After taking an interest in the banjo as a teenager, his father Calvin Robins began taking him to meet and play with anyone he could find that knew how to play the instrument, and that included many of the professional touring bands that would come through the area so that Butch could play with and learn from them. One of the first of these players was Homer Israel, who played in a style much like Snuffy Jenkins, who would later become one of Butch’s close friends and inspirations. Another early influence and teacher of sorts was Don Reno, who took Butch under his wing and made him think about what he needed to do to be a professional banjo player. Butch even played in the morning radio show
After graduating from high school in 1967, Butch joined Bill Monroe’s band, for a short time and played in the first Bean Blossom festival before leaving the band. He rejoined the band once again in 1977 and stayed until 1981.

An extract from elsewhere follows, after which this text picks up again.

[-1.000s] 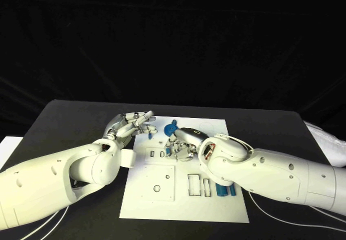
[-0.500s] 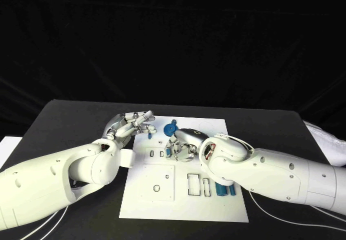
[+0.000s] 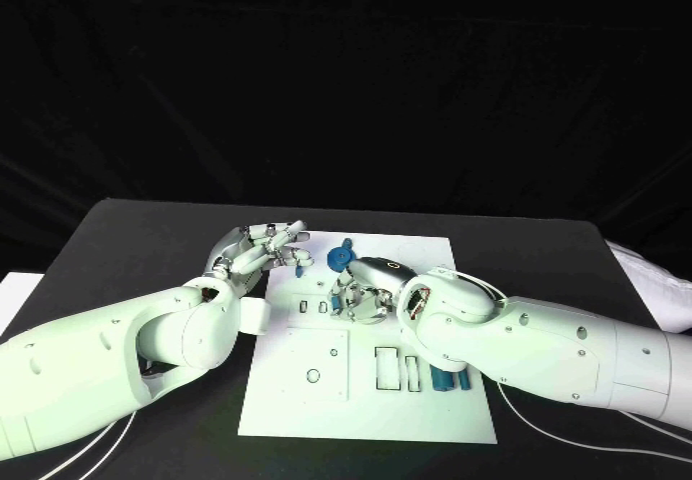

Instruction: Assemble the parts on the task board

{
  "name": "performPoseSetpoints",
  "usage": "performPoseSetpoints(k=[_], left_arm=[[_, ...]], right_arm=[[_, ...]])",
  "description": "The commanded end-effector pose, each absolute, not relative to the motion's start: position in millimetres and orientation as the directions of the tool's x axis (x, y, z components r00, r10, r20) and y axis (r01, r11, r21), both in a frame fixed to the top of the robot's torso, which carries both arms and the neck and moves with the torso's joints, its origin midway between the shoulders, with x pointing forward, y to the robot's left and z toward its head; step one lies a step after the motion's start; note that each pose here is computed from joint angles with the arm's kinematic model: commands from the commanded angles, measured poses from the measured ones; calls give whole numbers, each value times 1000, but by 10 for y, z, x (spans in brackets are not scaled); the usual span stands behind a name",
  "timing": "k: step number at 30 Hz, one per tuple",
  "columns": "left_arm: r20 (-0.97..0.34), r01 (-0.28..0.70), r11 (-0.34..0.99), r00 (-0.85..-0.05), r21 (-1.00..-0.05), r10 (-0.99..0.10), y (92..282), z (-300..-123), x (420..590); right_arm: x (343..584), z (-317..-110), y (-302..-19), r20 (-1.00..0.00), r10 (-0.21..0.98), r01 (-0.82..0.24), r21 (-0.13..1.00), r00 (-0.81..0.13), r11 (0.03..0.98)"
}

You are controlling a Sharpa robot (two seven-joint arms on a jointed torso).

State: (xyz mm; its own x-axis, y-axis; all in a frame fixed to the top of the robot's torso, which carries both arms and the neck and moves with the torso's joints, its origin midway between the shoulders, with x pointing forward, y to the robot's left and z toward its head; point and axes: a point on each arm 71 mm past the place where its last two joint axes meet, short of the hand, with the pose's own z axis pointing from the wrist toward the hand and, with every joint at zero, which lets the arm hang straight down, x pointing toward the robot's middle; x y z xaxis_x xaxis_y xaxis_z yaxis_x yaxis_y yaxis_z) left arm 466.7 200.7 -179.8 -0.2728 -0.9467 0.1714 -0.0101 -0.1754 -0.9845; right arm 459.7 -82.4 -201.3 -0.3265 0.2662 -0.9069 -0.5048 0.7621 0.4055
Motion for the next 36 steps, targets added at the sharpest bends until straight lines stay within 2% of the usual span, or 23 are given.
performPoseSetpoints(k=[1,10,19,22,25,29,33,36], left_arm=[[176,-1,-184,-296,-983,-939,1986,-1785,4663],[177,-3,-185,-297,-983,-938,1984,-1786,4664],[165,-8,-170,-300,-985,-939,1982,-1795,4670],[135,-19,-136,-313,-991,-940,1978,-1809,4667],[68,-87,-41,-341,-995,-937,1965,-1864,4646],[-34,-168,110,-405,-980,-914,1951,-1920,4608],[-159,-236,320,-519,-918,-840,1916,-1917,4600],[-297,-222,524,-618,-822,-728,1887,-1897,4600]], right_arm=[[4587,-2089,-846,-906,250,-491,398,-340,775],[4573,-2032,-848,-906,315,-507,420,-283,753],[4486,-1916,-848,-889,412,-574,448,-201,685],[4459,-1877,-875,-873,438,-595,473,-215,650],[4450,-1802,-968,-825,485,-596,553,-292,582],[4501,-1658,-1169,-738,555,-539,666,-383,515],[4567,-1479,-1443,-667,623,-473,738,-409,481],[4613,-1347,-1683,-641,661,-436,761,-390,481]])
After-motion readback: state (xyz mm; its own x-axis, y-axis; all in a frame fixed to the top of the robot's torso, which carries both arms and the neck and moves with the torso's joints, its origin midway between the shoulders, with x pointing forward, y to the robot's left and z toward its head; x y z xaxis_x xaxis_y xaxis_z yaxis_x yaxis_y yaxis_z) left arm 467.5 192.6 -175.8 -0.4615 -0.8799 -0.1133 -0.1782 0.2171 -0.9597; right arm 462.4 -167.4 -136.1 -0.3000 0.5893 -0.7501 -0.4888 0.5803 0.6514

Butch was drafted into the military in 1969 (1969-1971) and was sent to Columbia SC, and it was there that he met and was befriended by Snuffy Jenkins. While in South Carolina, Butch also met and joined the band of Charlie Moore (1971). He later went to Tennessee and was associated with the Picking Parlor through which he was hired to work with such acts as the jazz player Harry James, toured with rock star Leon Russell (1972), joined the New Grass Revival as a bass player(1973-74), joined Wilma Lee and Stoney Cooper’s band (1975-77), worked with Jim and Jesse (1977), released the album “40 Years Late (1977), re-joined Bill Monroe’s Blue Grass Boys (1977-1981), released “Fragments of My Imagnicnation” (1978), released “The Fifth Child” (1980). Also in 1969, Butch entered and won first place in the 1969 Newport Folk Festival, and in Carlton Haney’s 1969 Camp Springs Bluegrass Festival.
In the years since he left the Blue Grass Boys in 1981, Butch has been in several bands, including a band he started- The Bluegrass Band (with Eddie Dye, Alan O’Bryant, Blaine Sprouse, and David Sebring), Model Prisoners, and others. He toured USA, Australia, Japan, and Europe, and from that experience he had the idea of forming a band with members from around the world- the World International Blue Grass Band and included Butch Robins (USA), Kazuhiro Inaba (Japan), Sean McKerr (Ireland), Arnold Lasseur (Holland), Hamish Davidson (Australia), Jan Johansson (Sweden). Also, he released the albums: The Bluegrass Band-Once Again From the Top (1990), The Bluegrass Band- Shine Hallelujah Shine (1991), The Bluegrass Band- 2nd Cut (1991), Grounded, Centered, Focused (1995).

In 2003 Butch wrote and published an autobiography- What I know About What I Know. In 2013 he recorded a 5 part video series at Radford University called Butch Robins Presents: Blue Grass Music, its Origin and Development as a Unique and Creative Art Form, which is available on the university library website. Also notable, in 2016 Butch was inducted into the Bill Monroe Bluegrass Hall of Fame in Bean Blossom, Indiana.
Butch Robins has been a regular performer in the New River Valley area of Virginia both as a solo artist, and an ensemble player (many examples of this are part of this collection as DVD or Audio CD) and is a sought after session musician and has many producer credits (a complete discography listing performer and producer credits is in box 1 of this collection).